Here’s a Fractured Fact about Prohibition, which went into effect 94 years ago on January 16, 1920: it didn’t make drinking alcohol illegal.
The Volstead Act (18th Amendment) simply prohibited the manufacture,
importation, sale and transport of alcoholic beverages in the United States. Industrious
private citizens, under the law, could make up to 200 gallons of wine and cider
each year, at home, for their personal use. But not beer or distilled liquors.
As you know from watching movies like “Capone,” a lot of folks kept on drinking
after Prohibition became law. While it was in effect (repealed in 1933), average
spending on alcoholic beverages more than doubled.
Some of that money was spent in speakeasy
clubs that sprouted everywhere. According to several estimates, in 1925 there were
at least 30,000 “speaks,” and maybe as many as 100,000, in New York City alone.

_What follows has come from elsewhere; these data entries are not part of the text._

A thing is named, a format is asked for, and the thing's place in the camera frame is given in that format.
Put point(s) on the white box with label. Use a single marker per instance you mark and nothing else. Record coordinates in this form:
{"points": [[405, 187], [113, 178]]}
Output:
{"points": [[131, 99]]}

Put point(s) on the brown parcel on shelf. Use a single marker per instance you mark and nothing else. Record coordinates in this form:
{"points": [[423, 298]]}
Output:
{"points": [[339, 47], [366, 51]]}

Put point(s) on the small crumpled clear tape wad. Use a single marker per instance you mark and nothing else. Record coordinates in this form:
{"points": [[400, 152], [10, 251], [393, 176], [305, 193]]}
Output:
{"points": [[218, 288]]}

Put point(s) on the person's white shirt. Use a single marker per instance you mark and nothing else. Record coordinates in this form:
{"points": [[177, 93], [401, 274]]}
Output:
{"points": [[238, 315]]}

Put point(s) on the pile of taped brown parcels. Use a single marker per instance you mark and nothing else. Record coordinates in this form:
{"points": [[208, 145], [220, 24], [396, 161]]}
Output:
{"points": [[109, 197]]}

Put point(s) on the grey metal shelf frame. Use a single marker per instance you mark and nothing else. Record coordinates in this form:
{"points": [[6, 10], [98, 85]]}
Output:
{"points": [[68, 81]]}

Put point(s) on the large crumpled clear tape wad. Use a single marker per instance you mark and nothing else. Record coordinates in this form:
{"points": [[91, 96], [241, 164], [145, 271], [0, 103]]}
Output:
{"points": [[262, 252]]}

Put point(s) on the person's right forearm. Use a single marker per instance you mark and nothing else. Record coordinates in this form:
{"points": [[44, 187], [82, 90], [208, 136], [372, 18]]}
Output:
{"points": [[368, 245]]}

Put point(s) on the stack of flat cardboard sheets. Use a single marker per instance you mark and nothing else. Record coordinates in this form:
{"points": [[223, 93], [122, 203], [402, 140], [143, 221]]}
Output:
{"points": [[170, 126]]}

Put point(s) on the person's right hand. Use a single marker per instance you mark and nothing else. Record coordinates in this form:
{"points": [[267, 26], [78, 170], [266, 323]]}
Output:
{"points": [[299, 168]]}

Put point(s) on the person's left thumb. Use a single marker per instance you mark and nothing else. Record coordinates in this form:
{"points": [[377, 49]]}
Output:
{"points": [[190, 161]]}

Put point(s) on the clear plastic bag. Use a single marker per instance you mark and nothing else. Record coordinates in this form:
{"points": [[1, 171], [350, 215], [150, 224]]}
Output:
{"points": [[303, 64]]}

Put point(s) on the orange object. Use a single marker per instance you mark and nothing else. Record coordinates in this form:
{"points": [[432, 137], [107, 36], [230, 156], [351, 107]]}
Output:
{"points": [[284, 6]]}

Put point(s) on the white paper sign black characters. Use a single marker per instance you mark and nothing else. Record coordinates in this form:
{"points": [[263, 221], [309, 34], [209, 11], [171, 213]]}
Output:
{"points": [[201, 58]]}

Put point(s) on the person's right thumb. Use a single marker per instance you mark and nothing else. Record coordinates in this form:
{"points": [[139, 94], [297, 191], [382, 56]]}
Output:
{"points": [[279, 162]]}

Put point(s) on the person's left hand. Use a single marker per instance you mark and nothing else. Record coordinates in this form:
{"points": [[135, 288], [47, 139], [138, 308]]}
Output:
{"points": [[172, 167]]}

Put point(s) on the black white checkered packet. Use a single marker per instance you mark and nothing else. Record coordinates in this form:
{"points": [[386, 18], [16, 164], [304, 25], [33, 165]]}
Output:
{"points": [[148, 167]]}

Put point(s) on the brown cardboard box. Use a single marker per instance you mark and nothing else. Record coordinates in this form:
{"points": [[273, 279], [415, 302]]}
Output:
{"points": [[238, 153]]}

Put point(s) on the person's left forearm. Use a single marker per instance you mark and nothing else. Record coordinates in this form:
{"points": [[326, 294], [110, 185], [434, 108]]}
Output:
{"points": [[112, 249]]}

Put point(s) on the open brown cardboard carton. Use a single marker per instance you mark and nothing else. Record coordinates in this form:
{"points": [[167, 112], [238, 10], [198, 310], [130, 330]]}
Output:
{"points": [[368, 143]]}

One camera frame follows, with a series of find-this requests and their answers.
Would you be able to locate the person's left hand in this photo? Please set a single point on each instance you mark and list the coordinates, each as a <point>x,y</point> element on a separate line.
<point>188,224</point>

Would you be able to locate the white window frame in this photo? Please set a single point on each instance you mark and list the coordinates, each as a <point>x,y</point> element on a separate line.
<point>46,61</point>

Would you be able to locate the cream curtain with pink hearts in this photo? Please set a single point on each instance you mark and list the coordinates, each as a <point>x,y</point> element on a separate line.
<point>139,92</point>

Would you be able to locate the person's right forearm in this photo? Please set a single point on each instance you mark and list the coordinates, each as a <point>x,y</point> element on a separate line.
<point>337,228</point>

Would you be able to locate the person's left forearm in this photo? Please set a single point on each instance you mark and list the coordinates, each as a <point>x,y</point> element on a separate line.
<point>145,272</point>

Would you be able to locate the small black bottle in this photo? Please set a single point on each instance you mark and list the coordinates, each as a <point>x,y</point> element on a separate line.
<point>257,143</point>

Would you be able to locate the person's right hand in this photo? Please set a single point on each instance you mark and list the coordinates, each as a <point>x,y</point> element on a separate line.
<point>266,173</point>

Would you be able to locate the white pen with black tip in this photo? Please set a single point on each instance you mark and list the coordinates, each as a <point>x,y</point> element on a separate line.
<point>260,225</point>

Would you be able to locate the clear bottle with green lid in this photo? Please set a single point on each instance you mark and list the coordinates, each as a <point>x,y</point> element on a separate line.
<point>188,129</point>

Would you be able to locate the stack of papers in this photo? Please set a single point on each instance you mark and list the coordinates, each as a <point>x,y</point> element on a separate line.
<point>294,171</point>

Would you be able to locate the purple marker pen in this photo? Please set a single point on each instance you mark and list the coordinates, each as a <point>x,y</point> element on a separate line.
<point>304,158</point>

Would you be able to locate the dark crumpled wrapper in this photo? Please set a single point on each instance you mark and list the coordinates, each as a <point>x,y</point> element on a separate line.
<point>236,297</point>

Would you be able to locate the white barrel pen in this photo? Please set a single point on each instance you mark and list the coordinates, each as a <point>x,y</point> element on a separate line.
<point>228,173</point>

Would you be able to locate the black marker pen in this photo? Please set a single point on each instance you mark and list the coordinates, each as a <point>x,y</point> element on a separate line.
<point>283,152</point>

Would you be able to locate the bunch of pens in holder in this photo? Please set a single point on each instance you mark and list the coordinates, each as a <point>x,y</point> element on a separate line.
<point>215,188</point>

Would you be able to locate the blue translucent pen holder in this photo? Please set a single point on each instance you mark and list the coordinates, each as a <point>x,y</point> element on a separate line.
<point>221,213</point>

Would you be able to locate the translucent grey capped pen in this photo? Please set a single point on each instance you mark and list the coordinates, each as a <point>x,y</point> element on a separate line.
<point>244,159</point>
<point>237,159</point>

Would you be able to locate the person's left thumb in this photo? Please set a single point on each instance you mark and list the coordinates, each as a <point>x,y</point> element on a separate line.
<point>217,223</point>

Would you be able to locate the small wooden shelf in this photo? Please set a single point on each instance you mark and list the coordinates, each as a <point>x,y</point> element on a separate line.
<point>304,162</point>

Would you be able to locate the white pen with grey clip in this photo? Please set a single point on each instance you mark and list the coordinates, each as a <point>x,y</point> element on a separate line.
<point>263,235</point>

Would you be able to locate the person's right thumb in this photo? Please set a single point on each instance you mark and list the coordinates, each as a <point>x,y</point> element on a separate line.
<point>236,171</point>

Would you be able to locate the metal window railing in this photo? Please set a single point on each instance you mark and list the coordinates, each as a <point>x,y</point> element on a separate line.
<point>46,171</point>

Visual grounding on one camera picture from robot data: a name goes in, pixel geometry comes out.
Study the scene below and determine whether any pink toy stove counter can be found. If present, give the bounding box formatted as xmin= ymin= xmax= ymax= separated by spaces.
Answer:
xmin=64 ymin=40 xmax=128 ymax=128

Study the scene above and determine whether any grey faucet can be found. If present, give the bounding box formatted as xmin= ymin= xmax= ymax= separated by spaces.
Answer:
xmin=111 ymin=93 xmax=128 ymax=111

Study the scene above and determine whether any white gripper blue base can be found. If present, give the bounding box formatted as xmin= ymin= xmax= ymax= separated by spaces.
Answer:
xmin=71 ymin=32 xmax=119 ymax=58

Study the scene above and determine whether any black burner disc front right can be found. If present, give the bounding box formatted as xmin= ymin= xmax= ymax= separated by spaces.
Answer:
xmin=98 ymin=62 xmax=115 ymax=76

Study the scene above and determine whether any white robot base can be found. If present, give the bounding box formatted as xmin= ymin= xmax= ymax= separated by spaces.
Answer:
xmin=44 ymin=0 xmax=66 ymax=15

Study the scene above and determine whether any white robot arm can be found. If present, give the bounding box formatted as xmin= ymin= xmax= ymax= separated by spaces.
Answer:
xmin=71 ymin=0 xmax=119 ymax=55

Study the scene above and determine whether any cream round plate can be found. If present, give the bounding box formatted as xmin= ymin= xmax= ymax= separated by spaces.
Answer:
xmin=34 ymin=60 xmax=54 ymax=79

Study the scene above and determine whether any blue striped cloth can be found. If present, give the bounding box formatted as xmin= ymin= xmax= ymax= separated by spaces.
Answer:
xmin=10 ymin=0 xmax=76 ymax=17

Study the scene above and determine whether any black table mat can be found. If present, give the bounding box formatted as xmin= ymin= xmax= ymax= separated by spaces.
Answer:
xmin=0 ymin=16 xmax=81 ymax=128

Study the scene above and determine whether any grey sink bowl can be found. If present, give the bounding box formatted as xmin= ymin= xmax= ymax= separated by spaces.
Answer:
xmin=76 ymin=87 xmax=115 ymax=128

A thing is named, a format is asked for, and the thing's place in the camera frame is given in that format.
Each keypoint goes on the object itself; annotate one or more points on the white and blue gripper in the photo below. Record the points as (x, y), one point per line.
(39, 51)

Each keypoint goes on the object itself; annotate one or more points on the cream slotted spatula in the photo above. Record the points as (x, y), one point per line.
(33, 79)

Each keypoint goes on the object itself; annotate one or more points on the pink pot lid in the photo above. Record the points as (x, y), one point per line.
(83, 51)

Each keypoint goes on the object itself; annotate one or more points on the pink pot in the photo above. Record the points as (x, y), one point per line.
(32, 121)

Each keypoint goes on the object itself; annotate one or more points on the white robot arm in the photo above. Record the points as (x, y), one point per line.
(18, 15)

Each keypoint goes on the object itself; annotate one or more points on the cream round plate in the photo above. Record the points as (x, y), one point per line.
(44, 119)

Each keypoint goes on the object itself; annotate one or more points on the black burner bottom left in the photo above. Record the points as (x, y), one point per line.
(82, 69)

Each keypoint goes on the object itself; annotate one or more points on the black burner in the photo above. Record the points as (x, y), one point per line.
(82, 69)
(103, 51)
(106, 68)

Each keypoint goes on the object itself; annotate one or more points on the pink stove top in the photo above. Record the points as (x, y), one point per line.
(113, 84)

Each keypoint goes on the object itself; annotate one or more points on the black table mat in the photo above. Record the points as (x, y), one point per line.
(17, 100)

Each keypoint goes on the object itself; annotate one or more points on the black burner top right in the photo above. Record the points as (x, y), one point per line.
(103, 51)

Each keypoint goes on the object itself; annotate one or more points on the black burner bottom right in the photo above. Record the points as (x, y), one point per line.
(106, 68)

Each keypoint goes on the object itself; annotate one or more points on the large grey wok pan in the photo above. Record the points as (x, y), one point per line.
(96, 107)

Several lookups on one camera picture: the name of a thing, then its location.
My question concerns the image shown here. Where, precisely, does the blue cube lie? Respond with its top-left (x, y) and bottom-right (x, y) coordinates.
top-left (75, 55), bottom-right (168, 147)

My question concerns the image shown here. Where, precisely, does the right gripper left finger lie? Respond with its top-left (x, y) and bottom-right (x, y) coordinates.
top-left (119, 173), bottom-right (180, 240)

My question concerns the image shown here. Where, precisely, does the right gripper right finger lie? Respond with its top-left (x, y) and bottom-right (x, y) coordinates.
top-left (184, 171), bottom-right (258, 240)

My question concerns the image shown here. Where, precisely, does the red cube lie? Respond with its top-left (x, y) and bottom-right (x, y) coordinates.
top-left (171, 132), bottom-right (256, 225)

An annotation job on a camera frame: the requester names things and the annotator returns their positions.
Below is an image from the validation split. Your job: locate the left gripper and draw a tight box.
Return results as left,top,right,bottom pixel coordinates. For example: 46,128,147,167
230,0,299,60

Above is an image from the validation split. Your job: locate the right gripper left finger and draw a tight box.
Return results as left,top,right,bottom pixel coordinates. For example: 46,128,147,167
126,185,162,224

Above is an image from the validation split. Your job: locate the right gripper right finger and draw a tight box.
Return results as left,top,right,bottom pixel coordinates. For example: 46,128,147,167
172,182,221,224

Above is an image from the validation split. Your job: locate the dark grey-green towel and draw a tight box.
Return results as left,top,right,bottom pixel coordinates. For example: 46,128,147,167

And, of course, as you know from watching movies like “The Untouchables,” organized
crime got involved in a big way. An informed guess is that more than $3 billion
a year was passing through the hands of gangsters, whiskey runners and club owners
who sought to provide a much-desired public service. Authorities never put enough money and resources into enforcement.
What were the “drys” thinking when they pulled the Prohibition caper?
p.s.
An interesting aside from my trusted personal advisor: some Florida folks
figured out how to beat Prohibition with the comforting collusion of their
doctors and the barkeeper at The Palace Saloon, established in 1903 near the
waterfront in Fernandina Beach on Amelia Island, just north of Jacksonville. Under
the Volstead Act, doctors could prescribe wine for "medicinal"
purposes...and the local docs on Amelia Island generously handed out "prescriptions"
to their thirsty patients who got ‘em filled at the Palace….which now righteously
claims to be the Sunshine State’s “oldest continuously operated drinking establishment.”